Il primo grande baritono della storia della lirica fu Giorgio Ronconi, per la cui voce Gaetano Donizetti compose Il furioso all’isola di San Domingo e il Torquato Tasso mentre Giuseppe Verdi pensò a lui per interpretare per la prima volta Nabucco .
Ovviamente anche prima di Donizetti esisteva la corda ma confluivano nella categoria di bass -bariton o baritenore.
Diciamo che anche oggi esistono molti “baritenori” in carriera riconosciuti come baritoni; ma questa è un’altra storia!
Ma sarà Giuseppe Verdi che a questa specifica sonorità e a questa estensione vocale darà un rilievo particolare .
La grande novità nel teatro verdiano è dunque la voce baritonale: quasi sempre l’antagonista del tenore, in altri casi il baritono rappresenta l’uomo maturo e ambizioso.
Un’analisi a parte bisogna fare per il Rigoletto.
Il libretto di questa opera prevede un capovolgimento vistoso del solito schema tenore/eroe e baritono/antagonista.
In Rigoletto il “cattivo” è il tenore, che pure presenta le caratteristiche di giovinezza e di passionalità, tipiche della sua voce e invece il baritono assume una valenza ambigua, riscattandosi da una iniziale perfidia tramite la forza dell’amor paterno.
Il deforme giullare vive l’antitesi tra riso e pianto: egli è condannato a far ridere il suo padrone ma desidera poter piangere per esprimere la sua vera essenza.

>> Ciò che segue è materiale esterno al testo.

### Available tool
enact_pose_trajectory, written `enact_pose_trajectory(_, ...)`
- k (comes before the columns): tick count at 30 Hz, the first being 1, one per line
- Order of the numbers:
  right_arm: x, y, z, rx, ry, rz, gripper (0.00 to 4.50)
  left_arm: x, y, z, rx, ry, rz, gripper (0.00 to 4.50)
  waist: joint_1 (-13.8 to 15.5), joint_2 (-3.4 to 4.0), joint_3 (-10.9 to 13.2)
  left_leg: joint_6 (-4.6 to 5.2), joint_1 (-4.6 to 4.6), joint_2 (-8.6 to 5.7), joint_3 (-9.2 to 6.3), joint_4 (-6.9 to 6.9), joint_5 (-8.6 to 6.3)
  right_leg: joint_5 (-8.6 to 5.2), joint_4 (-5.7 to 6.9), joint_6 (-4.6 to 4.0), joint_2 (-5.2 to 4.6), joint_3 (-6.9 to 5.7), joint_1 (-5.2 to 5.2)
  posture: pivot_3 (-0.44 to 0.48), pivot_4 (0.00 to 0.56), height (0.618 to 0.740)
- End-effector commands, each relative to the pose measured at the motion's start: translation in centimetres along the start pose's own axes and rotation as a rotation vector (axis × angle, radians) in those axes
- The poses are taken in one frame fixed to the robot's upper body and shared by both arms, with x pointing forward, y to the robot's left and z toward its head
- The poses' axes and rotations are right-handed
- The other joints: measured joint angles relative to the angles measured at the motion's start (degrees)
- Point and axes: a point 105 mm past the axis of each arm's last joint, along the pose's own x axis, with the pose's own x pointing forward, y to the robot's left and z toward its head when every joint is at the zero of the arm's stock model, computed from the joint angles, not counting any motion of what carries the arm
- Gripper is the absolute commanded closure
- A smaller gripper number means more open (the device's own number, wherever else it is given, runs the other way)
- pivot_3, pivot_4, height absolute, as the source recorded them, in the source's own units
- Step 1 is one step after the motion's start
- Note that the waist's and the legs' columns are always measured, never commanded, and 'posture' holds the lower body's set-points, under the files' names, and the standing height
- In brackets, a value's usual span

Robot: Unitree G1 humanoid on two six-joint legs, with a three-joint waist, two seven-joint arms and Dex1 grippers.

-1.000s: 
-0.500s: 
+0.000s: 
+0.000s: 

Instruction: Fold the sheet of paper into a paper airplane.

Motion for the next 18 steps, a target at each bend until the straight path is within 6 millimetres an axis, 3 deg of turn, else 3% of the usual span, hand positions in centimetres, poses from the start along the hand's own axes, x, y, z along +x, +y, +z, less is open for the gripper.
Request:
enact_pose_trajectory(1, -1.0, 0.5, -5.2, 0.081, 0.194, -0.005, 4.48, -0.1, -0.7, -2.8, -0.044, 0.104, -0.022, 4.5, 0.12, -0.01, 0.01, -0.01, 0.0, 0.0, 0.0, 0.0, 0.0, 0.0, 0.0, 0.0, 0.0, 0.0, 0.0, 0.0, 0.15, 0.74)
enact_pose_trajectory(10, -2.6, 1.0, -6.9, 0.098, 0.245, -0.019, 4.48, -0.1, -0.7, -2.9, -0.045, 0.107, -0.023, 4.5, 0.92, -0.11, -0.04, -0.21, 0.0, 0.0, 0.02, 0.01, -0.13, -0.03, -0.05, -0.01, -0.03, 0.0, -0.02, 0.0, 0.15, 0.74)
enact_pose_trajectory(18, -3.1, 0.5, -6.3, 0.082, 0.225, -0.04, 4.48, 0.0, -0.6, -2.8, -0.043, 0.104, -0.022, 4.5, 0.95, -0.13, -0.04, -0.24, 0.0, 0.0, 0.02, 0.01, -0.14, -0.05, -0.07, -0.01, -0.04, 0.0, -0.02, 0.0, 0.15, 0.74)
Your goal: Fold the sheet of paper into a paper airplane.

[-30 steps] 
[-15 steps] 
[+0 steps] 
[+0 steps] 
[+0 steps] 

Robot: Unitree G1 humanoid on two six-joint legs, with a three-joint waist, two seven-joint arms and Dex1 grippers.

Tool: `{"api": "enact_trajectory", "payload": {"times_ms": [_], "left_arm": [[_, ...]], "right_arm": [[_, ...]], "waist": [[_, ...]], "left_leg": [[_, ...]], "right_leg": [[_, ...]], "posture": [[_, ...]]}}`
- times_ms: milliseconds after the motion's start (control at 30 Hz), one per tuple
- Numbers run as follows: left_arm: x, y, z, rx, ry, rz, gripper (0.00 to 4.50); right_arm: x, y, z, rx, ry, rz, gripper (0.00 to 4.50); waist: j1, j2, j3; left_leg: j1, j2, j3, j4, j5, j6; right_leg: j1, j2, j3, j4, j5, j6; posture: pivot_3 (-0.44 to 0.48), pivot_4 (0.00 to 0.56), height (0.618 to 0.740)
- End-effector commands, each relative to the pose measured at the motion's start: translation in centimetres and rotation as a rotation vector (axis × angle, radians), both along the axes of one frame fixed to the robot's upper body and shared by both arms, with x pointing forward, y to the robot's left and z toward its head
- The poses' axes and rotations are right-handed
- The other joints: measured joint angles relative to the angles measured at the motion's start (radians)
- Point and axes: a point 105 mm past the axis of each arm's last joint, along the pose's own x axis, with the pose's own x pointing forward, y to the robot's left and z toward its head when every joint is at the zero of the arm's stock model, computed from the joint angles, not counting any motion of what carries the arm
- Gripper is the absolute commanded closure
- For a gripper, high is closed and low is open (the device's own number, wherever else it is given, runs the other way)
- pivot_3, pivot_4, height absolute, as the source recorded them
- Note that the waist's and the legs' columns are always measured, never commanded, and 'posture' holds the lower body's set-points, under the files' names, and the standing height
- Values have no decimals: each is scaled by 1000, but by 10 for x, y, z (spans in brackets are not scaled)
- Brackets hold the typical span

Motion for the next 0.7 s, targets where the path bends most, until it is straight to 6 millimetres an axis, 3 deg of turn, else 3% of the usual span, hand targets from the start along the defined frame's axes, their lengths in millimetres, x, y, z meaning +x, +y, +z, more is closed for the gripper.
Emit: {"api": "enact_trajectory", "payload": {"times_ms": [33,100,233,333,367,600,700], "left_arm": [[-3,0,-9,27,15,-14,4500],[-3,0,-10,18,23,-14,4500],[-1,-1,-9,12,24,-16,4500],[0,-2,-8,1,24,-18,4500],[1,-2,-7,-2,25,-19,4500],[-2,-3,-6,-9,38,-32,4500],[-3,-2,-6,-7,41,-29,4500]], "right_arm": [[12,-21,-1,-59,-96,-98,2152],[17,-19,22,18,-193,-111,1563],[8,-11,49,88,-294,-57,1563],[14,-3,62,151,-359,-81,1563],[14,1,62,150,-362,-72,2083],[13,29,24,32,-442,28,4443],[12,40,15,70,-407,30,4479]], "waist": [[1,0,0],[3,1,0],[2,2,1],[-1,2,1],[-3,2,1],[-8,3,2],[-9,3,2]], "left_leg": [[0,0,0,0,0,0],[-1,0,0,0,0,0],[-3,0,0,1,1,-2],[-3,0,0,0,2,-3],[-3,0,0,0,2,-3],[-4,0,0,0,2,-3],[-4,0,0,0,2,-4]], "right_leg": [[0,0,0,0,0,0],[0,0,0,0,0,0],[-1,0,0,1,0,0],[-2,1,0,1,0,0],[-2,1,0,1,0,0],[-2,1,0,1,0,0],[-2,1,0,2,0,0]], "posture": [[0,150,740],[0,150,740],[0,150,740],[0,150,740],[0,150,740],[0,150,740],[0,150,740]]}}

“Nel Rigoletto la parte è fatta; con un po’ di voce e di anima si può cavarsela bene” scrive Giuseppe Verdi al suo editore Ricordi nel 1880.
Quest’affermazione può spiegare il successo di tante esecuzioni mediocri abbellite dall’acuto finale di “oh la maledizione! “ che Verdi non scrisse e che eseguono i baritenori!
Qual è allora la difficoltà di interpretare Rigoletto? Tanto per citare uno dei ruoli più eseguiti dai baritoni!
Giuseppe Verdi stesso ci risponde dicendo che bisogna cercare nelle singole parole e nel colore vocale e strumentale.
Il cerchio si chiude: parola, scena e suono da Verdi in poi non si possono più scindere .
Analizza Gavazzeni nel suo saggio, l’uso ricorrente in Verdi della tonalità “bemolizzate” come precisa scelta drammaturgica del compositore che individua in questa tonalità, la predilezione per le voci baritonali. Da Nabucco a Falstaff nei ruoli verdiani primeggia la voce del baritono per la voce calda, piena e ricca con la peculiarità di una elegante cantabilità .
Quella del baritono per me è una voce che riscalda l’anima e arriva al cuore.
Questo articolo lo dedico alla memoria di Amelia Imbarrato e al suo libro “idee verdiane”.